I’ll back a team with an experienced and winning coach against a better team with a lackluster coach during early-season tournaments – something I would never do during conference or even March Madness play.

Back the Gimmick

I’ve come up with my own version of “fade the public” for early season tourney play in college basketball – it’s called “back the gimmick.”

College basketball doesn’t reward gimmicky teams over the long haul. I’m talking about teams that go ultra-young, starting five freshmen or starting five guys under 20 years old. I’m also talking about teams that go super-big or super-small, hoping to gain some size advantage across the board.

These teams can get to the tournament, and they can win games in the tournament, but they generally can’t win it all.

During the early season, before opponents of any stripe have even started to figure out a team’s gimmick, it can be quite successful.

Here’s an example from a recent season – the 2021 New Mexico State Aggies. Their gimmick was “shooting tons of 3-pointers,” and early in the season, it was fairly effective. They were invited to the 2021 Myrtle Beach Invitational, where they shot nearly 50% three-pointers and took third place in a tournament where they were expected to bomb.

You wouldn’t have been surprised by that third-place finish if you’d backed the gimmick.

Look for High-Value Transfers

This works for the same reasons as backing the gimmick – when teams get big-name transfers, those early-season tournament events are tough for oddsmakers to handicap. We don’t know how the new lineup is working as a unit, and we know even less about how these transfer players match up against non-conference opponents.

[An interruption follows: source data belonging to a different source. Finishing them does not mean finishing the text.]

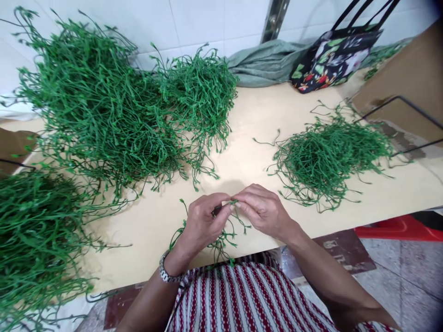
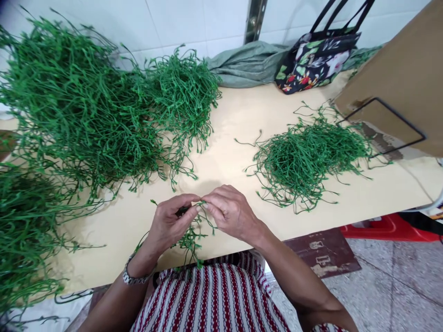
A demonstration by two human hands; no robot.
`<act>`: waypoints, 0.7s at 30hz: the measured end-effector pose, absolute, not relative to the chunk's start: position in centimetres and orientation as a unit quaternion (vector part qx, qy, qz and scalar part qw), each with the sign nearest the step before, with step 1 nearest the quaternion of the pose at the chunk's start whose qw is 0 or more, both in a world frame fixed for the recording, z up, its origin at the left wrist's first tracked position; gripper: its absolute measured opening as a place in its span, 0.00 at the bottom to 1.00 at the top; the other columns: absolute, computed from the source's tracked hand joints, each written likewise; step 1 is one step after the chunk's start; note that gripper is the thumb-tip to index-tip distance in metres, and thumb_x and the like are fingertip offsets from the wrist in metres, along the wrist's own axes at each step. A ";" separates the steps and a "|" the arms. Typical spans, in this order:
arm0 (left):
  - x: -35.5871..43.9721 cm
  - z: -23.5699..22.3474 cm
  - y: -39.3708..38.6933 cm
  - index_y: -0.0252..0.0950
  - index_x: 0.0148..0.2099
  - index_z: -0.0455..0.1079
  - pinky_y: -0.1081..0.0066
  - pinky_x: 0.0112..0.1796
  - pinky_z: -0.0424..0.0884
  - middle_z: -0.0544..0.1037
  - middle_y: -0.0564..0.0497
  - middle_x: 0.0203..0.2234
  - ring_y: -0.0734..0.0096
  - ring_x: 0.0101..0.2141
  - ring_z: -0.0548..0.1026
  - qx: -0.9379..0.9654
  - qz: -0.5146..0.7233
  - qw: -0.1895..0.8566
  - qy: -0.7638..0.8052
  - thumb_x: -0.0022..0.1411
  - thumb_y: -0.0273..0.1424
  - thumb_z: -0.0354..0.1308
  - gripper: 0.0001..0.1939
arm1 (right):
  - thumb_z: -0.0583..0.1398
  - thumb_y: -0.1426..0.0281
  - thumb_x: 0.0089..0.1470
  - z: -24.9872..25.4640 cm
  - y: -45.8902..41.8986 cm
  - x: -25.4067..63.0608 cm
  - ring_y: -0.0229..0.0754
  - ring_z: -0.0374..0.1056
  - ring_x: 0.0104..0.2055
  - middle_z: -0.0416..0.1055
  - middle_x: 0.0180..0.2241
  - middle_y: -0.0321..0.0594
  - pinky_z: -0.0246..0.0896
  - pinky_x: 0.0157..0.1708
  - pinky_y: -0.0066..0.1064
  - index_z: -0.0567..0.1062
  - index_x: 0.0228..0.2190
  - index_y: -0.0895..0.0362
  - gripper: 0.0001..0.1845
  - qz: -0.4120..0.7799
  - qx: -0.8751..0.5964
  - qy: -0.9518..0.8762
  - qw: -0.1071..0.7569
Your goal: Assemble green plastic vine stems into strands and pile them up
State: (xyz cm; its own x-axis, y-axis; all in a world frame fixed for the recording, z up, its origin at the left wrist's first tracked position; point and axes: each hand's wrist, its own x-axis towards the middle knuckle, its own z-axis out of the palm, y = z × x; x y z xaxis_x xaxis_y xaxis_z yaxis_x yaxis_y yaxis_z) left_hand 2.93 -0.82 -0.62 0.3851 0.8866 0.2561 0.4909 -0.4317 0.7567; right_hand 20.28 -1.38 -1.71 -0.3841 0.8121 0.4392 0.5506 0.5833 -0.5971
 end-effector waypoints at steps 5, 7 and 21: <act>2.9 -0.8 -0.9 0.35 0.37 0.72 0.74 0.30 0.65 0.77 0.52 0.26 0.74 0.27 0.72 0.797 0.289 0.290 0.444 0.58 0.28 0.54 0.06 | 0.52 0.75 0.55 -2.3 -1.7 20.3 0.40 0.61 0.31 0.69 0.27 0.42 0.57 0.33 0.33 0.72 0.30 0.62 0.09 0.114 -0.427 -0.835 0.328; 2.9 -0.7 -0.8 0.35 0.34 0.71 0.74 0.29 0.63 0.76 0.53 0.23 0.75 0.25 0.71 0.817 0.255 0.271 0.439 0.59 0.27 0.51 0.07 | 0.51 0.76 0.55 -2.2 -1.8 20.3 0.40 0.59 0.30 0.67 0.25 0.42 0.55 0.32 0.33 0.72 0.27 0.61 0.11 0.087 -0.422 -0.850 0.304; -0.2 2.5 0.1 0.35 0.30 0.69 0.73 0.27 0.60 0.73 0.53 0.19 0.76 0.22 0.67 0.871 0.230 0.278 0.333 0.58 0.26 0.53 0.06 | 0.49 0.82 0.52 1.3 -0.9 24.1 0.37 0.57 0.27 0.63 0.23 0.38 0.54 0.28 0.29 0.69 0.29 0.58 0.12 0.132 -0.348 -0.885 0.281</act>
State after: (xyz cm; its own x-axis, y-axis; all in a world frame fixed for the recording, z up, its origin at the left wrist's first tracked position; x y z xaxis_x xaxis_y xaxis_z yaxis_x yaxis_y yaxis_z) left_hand -0.19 0.12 2.46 0.6717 0.7089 0.2154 0.4527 -0.6229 0.6381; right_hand 24.12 -0.95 1.28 -0.6000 0.6903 0.4044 0.5418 0.7225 -0.4294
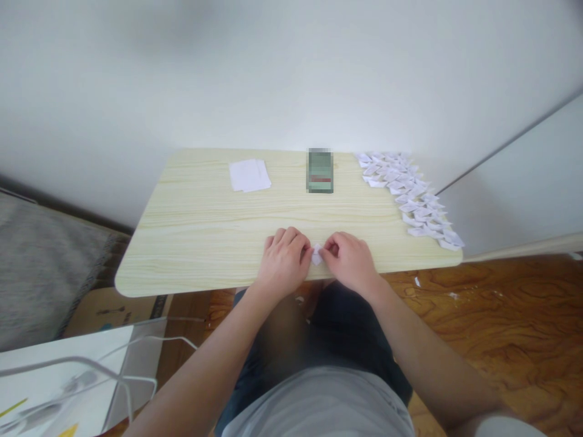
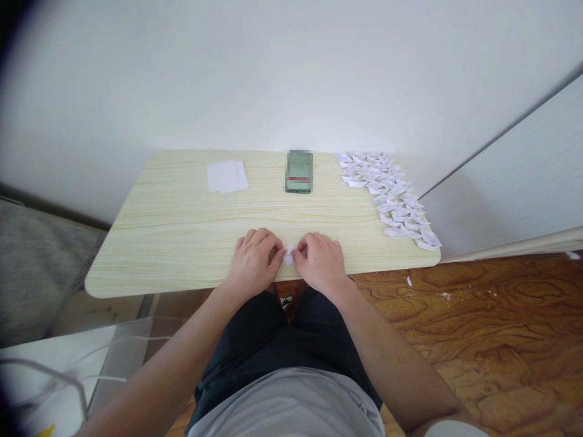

Iowa State won the 2021 NIT Season Tip-Off, beating 25th-ranked Xavier by 12 points before dismantling 9th-ranked Memphis by nearly 20. Bettors who were aware of the arrival of former Minnesota Guard Gabe Kalscheur weren’t at all surprised. If you were watching for the impact of high-value transfers, you’d have had Iowa St. finishing in at least the top three.

Get Familiar with High School Recruits

High-impact true freshmen are a big reason for the odd success of programs in early-season non-conference tournaments. Again, this is because most of these players are total unknowns to the public, and even if the oddsmakers are aware of the potential impact of a superstar recruit, it’s unlikely that this impact will be priced into the market in November or even December.

Tyrese Hunter is an example of a player that was not at all priced into the market for the 2021 early season tournament schedule. His performances were a big part of why Iowa State shocked the betting world and won the NIT Season Tip-Off. The only way you could’ve known about this guy was if you were paying attention to high school basketball – he was consistently in the running for Mr. Basketball Wisconsin and was scouted second only to Milwaukee’s Patrick Baldwin, Jr.

I like to follow top guys that commit to mid-level or even small schools, where their impact will be more immediately felt. In the case of Hunter, his decision to sign with Iowa State fit a roster need right away, meaning his impact would be immediate. In the case of the NIT Season Tip-Off, there was no way for the line to incorporate his impact, and bettors who knew about him ahead of time made a few days of tidy profits.


In November and December, the betting public is way more focused on NFL and college football. It stands to reason that the market-making books and oddsmakers are likewise a bit distracted by the pigskin to set their best lines on early-season college basketball games. Early-season tournaments complicate this even further by tossing teams together randomly in play formats that prize things other than pure statistical performances.

You can make money on this general weakness across the entire industry by doing all of the usual things to improve your sports betting success – do lots of homework before the season starts to set your own lines for early-season tourneys, become an expert in a specific slice of the league, and focus your bets on situations where you’ve worked out an advantage.